My Child in Disguise

Our family was born in a beach town and the majority of our lives have played out at the shore break. Today was much of the same, another weekend at The Hook, where my nine-year-old son was out surfing. Meanwhile, my sweet seven-year-old stayed back on shore, he and Duchenne doing what they do best, adapting.

I snapped so many pictures today, the sun was out and the sky was crystal clear. The waves were silent because there was no wind. It was dreamy. If I closed my eyes, I could almost imagine what I would see when they opened in a perfect world. Duchenne is a thief, and now it is robbing our son of his appearance.

You see, steroids are often prescribed as the standard of care for Duchenne and even though there are marked benefits of these drugs, there are also very real negative effects that are often swept under the carpet in our rare disease community. Today, the one tugging on my heartstrings was my son’s swollen face. If I closed my eyes and tried hard enough I could almost see his “old face,” but the balloon that now circled it was too real to wish away. His once soft-skinned back was now covered in dark hair, and even though he never had a light temperament, his personality was changing. You could almost feel the constant pull of his emotions as if he himself knows he is losing control.
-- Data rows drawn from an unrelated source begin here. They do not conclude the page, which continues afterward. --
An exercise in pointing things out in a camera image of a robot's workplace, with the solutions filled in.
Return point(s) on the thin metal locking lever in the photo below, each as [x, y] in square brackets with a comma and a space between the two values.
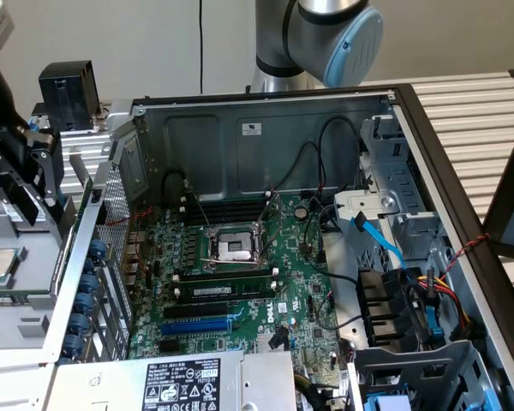
[198, 205]
[214, 260]

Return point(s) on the silver power supply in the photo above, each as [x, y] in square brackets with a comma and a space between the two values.
[103, 381]

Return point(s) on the metal socket cover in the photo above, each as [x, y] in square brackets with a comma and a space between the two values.
[261, 226]

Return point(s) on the CPU socket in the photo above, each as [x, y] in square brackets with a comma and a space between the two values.
[233, 250]

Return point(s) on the short black expansion slot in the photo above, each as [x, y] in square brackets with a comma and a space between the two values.
[171, 347]

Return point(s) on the blue plastic piece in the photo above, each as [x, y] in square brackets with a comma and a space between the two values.
[383, 404]

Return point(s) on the silver drive bracket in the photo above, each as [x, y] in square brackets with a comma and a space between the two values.
[368, 201]

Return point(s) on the black plastic box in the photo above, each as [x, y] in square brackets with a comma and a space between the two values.
[66, 98]

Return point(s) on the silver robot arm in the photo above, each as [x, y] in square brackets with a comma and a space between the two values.
[282, 34]

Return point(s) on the blue expansion slot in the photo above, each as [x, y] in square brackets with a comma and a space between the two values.
[197, 327]

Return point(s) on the grey metal disk bay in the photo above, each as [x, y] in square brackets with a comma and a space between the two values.
[407, 180]

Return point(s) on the coin battery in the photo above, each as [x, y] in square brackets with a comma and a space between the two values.
[300, 212]

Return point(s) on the blue card retention clip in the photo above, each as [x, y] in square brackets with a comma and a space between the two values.
[84, 303]
[79, 323]
[88, 283]
[73, 343]
[97, 249]

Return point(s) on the black RAM slot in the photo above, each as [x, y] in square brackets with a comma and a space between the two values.
[227, 215]
[227, 209]
[227, 204]
[227, 220]

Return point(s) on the dark framed panel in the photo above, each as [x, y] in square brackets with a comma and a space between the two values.
[503, 205]

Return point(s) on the green motherboard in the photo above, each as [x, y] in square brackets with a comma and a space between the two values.
[291, 257]

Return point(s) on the open grey PC case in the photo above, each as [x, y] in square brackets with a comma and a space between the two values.
[282, 162]

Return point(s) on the white case sticker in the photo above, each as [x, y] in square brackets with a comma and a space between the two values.
[252, 128]

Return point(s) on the black RAM stick with label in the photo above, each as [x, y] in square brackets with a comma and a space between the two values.
[222, 292]

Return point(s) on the green RAM stick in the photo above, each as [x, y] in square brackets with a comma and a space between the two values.
[17, 295]

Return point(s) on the blue hard disk caddy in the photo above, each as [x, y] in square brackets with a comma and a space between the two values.
[32, 124]

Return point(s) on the grey parts rack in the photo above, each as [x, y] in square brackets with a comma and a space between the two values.
[34, 265]

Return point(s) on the long black expansion slot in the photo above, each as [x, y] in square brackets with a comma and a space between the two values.
[197, 310]

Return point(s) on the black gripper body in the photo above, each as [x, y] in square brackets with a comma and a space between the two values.
[0, 98]

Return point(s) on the blue-grey metal disk bay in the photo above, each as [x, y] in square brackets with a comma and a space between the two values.
[411, 368]

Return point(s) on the black power supply label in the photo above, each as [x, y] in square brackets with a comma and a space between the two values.
[182, 385]
It’s so interesting that so much talk at the doctor‘s office is centered around taking this medication, while almost zero energy or time is placed on the negative effects; and those that play out with your child are just the tip of the iceberg. For parents, it is yet another loss, another thing taken from them. And for their child, it is so much more. If it weren’t for the parents who are walking this journey with us, we wouldn’t have anyone who understands this additional layer of grief. The grief of losing the physical appearance of your son at such a young age.

You may be wondering, if steroids can cause these side effects why would you give them to your child?

Because there is also so much good that can be received from taking steroids. It is important to point out that while all of these side effects are common, they are not present in 100% of the cases. Often, there are cases reported with no adverse effects.

Before we made the decision to start Joaquin on a daily dose he was falling every single day, multiple times a day. Some days he may trip over something but most days he just collapsed where he was. It was heartbreaking and I felt paralyzed every time it happened. We couldn’t prevent it, even when we hovered over him constantly.

The biggest positive of steroids for us was that it opened a door, a huge important door for Joaquin. Many clinical trials, namely gene therapy can only be considered if the patient is on a regular dose of steroids. The latter is what made our decision quite clear. We will deal with all the other stuff if steroids can keep that light at the ends of the tunnel shining.

Today as I returned home, I worked my way through the pictures I had taken. I felt immediate shock, sadness, and anger as I deleted every single one. This is surely not the beautiful baby boy I gave birth to, it couldn’t be.

As many parents in the rare disease community do, I went to a safe spot and let my emotions go. It’s important for us to feel it, to experience it, and to move through these emotions. As is often the case, when I process my emotions I can once again think with a clearer head.

I retrieved those pictures I deleted because I am acutely aware that even though my son may not look the same on the outside, and he may struggle with his emotions, he is still absolutely the courageous warrior I gave birth to. The beautiful boy I can’t stop looking at. The beautiful boy I can’t get enough time with. I will always want for all things Joaquin. He is my warrior child and I am following his lead.